Take each line of the listing that has the string "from" and report it.

● **RECORDED INFORMATION**
Content starts
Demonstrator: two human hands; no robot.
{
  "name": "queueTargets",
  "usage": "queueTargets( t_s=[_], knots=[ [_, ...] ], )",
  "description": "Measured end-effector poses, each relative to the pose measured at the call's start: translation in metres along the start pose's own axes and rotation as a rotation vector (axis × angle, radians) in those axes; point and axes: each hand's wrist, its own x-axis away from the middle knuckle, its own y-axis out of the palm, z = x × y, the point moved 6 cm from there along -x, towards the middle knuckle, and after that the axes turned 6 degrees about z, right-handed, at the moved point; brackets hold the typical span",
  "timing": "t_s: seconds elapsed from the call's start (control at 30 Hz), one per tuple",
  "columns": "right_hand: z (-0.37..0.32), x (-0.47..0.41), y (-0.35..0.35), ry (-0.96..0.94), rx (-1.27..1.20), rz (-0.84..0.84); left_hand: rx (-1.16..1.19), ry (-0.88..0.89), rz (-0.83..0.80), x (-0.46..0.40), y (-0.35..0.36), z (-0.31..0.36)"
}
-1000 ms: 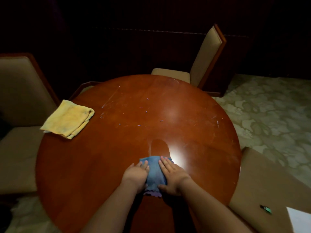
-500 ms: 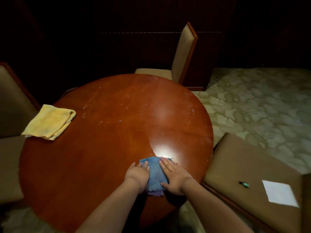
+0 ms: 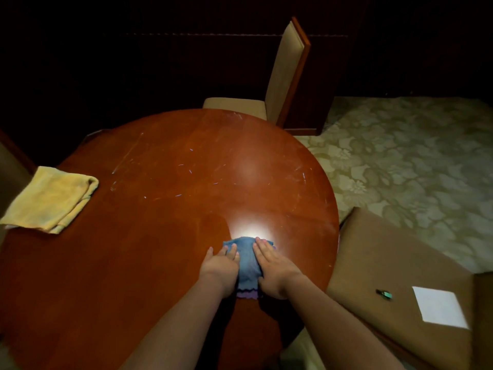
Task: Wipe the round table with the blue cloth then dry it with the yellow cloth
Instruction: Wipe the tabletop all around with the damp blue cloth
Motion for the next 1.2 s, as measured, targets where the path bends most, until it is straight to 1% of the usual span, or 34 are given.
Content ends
● **RESULT OF THE TASK**
  "description": "Measured end-effector poses, each relative to the pose measured at the call's start: translation in metres along the start pose's own axes and rotation as a rotation vector (axis × angle, radians) in those axes; point and axes: each hand's wrist, its own x-axis away from the middle knuckle, its own y-axis out of the palm, z = x × y, the point moved 6 cm from there along -x, towards the middle knuckle, and after that the axes turned 6 degrees about z, right-handed, at the moved point; brackets hold the typical span",
  "timing": "t_s: seconds elapsed from the call's start (control at 30 Hz), one per tuple",

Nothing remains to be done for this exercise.